CSSI Seminar: Lucy Xiaolu Wang (Resource Economics)

Location
LGRC A112
Date
-

Title:  Health IT Diffusion and Physician Density 

Abstract:  This paper examines how the diffusion of advanced health information technology (HIT) affects the density of hospital-based (HB) physicians. Leveraging sharp county-level increases in HIT adoption driven by federal incentives, we compare physician density per 100k population in counties with rapid diffusion (treatment group) to those with slower or no uptake during our sample period (control group). Using an event-study framework, we find that HIT diffusion led to an increase in the HB physician rate in treated counties relative to control counties, and medical and surgical specialties account for most of the increase. Moreover, the growth in HB physician density is evident, absent from major consolidation activities, and contributes to overall growth in total physicians. This growth is concentrated among early-career physicians and in physician shortage areas.

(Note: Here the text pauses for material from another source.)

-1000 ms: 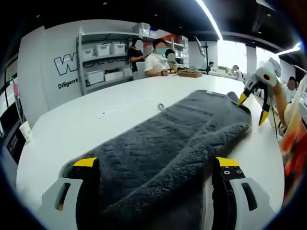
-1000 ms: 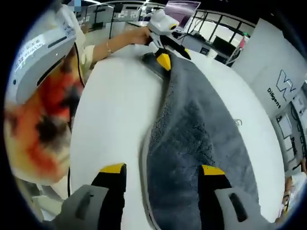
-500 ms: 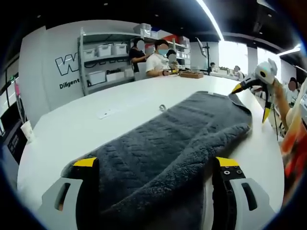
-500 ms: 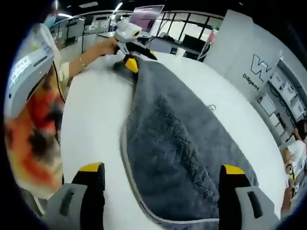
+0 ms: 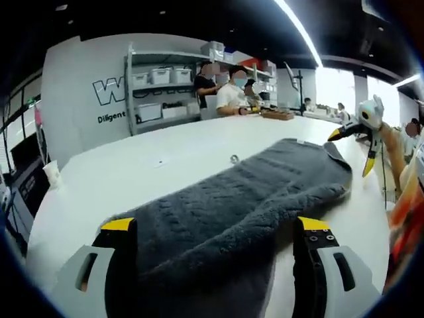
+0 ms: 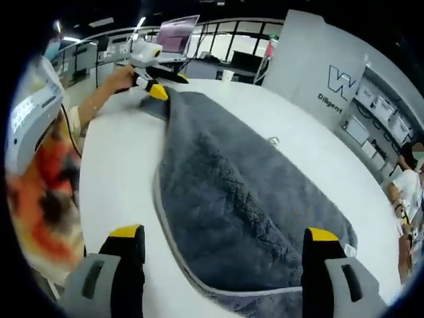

Mechanism tests suggest that physicians benefit financially from practicing in treated counties, with higher Medicare reimbursement, productivity, and hospital profits. Physician extenders also change in line with the new schedule. Outpatient surgeries rise the most in counties with moderate pre-period care utilization. Various robustness checks across methods, estimators, specifications, and samples support our results. Our findings suggest that strategic HIT investments can attract physicians, expand care capacity, and reduce geographic disparities in health care access. (Current working paper available at: https://ssrn.com/abstract=5159315, joint with Jason Huh, Jianjing Lin)

Speaker
Lucy Xiaolu Wang
Speaker Biography

Lucy Xiaolu Wang is a tenure-track Assistant Professor at University of Massachusetts Amherst, a Faculty Research Fellow at the Max Planck Institute for Innovation and Competition, Germany, and a Faculty Associate at the Canadian Centre for Health Economics. Her research focuses on the economics of innovation & digitization in health care markets (national and global), particularly in the biopharmaceutical and digital health industries. She is a co-founder and inaugural convener for the Digital Health Technology special interest group at the International Health Economics Association, and currently serves as the inaugural program chair for the Innovation and Digitization program area at the American Society of Health Economists.  Her projects have been funded by Cornell, CUFE, Duke, Institute for Humane Studies, Max Planck Institute, National Ministry of Education of China, RWJF, UMass, among others.